Like any site, YouTube can stream material without the artistes’ permission thanks to 1998’s Digital Millennium
Copyright Act (DMCA) which was promulgated in the US. The law allows companies to post copyrighted content online if they agree to take it down upon request.

But in the YouTube age, this means artistes’ representatives need to monitor hundreds of millions of new videos every day. YouTube says it has addressed the issue, spending $60 million to build a “content ID” programme, which uses digital “fingerprints” to identify pirated material.

Despite this declaration, a lot of uncensored videos, including pornographic material, go on the site.

George Sisimayi, a Zimbabwean artiste who recorded the song Ndapera Ne Cha Cha Cha Amai in the late 1960s, was surprised to find that song on iTunes and YouTube recently. The song is selling for 99 cents on iTunes and to listen to it on YouTube, one has to pay subscription service fees. Sisimayi says no one has ever contacted him about his song since the 1960s and he has not received a single coin from iTunes or YouTube. So, where is this money they are selling the record for going?

Steve Miller, a well-known artiste based in the US whose material, including full albums like Greatest Hits 1974-1978, can be found on YouTube, had this to say: “YouTube destroys my business and makes money by enabling theft worldwide.”

Some artistes hire private services to manage the flood of content.

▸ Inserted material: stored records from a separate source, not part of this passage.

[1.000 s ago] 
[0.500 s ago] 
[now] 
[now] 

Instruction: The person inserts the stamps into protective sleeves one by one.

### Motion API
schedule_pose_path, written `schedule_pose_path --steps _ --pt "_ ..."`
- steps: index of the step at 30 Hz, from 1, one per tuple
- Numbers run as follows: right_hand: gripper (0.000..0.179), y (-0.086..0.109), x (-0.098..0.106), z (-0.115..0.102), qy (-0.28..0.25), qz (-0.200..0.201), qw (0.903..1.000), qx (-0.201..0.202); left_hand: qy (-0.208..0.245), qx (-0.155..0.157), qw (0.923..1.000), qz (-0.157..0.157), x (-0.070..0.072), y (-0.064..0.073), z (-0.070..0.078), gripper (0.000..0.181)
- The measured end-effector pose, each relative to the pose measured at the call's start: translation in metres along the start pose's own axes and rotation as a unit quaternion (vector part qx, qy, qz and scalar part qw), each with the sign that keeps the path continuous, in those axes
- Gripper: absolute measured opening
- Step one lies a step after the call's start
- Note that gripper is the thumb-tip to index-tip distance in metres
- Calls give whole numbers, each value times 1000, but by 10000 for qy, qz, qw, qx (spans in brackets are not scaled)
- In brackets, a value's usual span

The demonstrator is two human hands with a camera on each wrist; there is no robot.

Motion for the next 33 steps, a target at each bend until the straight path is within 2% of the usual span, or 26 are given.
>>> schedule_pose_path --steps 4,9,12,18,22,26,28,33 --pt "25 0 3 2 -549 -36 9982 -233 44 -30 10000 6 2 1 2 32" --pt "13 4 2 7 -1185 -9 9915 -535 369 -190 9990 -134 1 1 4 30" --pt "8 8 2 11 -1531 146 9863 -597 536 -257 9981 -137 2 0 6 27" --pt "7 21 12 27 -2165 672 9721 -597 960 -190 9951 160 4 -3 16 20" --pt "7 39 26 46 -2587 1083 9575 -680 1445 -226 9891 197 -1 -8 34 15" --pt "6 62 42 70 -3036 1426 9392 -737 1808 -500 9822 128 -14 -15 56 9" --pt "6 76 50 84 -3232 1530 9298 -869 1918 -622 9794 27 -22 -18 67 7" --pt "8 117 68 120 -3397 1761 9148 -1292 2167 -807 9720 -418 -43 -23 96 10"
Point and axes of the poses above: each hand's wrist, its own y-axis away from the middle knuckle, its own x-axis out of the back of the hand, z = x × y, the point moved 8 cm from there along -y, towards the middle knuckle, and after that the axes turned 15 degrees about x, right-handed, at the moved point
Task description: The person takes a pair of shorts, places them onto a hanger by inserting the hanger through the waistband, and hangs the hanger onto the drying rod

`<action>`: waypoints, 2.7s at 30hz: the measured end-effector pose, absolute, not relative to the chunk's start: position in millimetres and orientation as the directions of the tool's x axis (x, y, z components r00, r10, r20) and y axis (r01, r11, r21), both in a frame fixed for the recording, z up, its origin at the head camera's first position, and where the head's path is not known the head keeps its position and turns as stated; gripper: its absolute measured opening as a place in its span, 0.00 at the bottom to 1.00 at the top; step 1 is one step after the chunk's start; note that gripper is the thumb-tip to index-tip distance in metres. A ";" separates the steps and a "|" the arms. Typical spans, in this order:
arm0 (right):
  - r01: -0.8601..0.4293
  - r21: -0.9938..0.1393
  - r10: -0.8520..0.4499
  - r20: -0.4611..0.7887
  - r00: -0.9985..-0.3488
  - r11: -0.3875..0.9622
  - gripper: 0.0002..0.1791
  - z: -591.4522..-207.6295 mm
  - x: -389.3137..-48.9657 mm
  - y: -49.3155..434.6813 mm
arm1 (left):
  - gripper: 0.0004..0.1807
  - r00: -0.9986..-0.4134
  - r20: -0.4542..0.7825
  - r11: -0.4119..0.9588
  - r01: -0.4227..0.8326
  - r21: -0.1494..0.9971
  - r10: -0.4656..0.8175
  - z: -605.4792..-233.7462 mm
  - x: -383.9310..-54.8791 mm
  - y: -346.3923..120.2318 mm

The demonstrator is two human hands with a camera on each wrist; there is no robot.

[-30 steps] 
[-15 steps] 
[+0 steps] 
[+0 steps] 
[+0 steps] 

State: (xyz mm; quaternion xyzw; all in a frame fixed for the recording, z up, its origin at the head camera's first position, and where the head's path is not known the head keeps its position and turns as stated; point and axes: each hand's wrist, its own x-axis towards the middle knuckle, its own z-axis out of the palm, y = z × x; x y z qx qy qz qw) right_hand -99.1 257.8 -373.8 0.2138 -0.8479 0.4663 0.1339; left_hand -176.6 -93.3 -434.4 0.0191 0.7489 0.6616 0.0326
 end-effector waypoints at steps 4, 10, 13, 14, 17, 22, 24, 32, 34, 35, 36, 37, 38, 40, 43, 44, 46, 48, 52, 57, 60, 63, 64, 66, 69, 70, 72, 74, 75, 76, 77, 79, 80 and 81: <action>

YouTube should allow artistes to decide which of their songs should be available for free and which are part of a paid subscription. From what it charges, part of the money should go directly to the artistes. Unfortunately, for Zimbabwean artistes, they cannot lobby the US Congress to reform the DMCA. It looks like they have to put up with the terms and conditions of whatever is posted on YouTube as they are far removed from what takes place in the US where YouTube and its parent company, Google, are based. However, some musicians who fail to get airplay within Zimbabwe feel that it is better to have YouTube on board, without which no one would ever get to know them.

In a way, some artistes feel that YouTube, with or without any financial benefits, is still worth it.